» **Prompt**: The response must reproduce exactly every line of the material below holding the word "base".

» **Stored data**:
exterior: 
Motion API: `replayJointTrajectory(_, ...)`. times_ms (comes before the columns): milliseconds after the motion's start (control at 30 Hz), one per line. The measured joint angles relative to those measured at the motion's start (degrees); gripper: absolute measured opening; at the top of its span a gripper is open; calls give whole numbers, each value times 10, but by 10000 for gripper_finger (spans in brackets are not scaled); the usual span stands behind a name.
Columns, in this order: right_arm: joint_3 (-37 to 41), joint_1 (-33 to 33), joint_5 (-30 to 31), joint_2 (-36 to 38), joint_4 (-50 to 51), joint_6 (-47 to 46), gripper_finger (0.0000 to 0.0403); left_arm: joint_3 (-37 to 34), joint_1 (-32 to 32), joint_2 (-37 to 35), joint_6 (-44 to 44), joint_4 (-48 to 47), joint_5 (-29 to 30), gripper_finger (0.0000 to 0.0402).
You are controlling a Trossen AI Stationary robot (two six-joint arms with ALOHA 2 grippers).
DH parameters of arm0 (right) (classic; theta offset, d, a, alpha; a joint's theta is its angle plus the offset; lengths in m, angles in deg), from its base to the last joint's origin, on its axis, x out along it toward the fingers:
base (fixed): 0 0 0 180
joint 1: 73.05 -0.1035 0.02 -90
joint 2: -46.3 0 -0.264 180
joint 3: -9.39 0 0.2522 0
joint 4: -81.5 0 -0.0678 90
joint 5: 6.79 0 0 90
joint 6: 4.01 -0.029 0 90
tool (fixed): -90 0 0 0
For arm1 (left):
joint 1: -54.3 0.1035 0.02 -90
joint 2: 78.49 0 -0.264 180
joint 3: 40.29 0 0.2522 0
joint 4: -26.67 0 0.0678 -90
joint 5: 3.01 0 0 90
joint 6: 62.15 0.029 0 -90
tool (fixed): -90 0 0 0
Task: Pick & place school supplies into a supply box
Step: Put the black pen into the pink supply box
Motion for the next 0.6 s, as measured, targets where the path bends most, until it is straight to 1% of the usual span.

» **Response box**:
DH parameters of arm0 (right) (classic; theta offset, d, a, alpha; a joint's theta is its angle plus the offset; lengths in m, angles in deg), from its base to the last joint's origin, on its axis, x out along it toward the fingers:
base (fixed): 0 0 0 180

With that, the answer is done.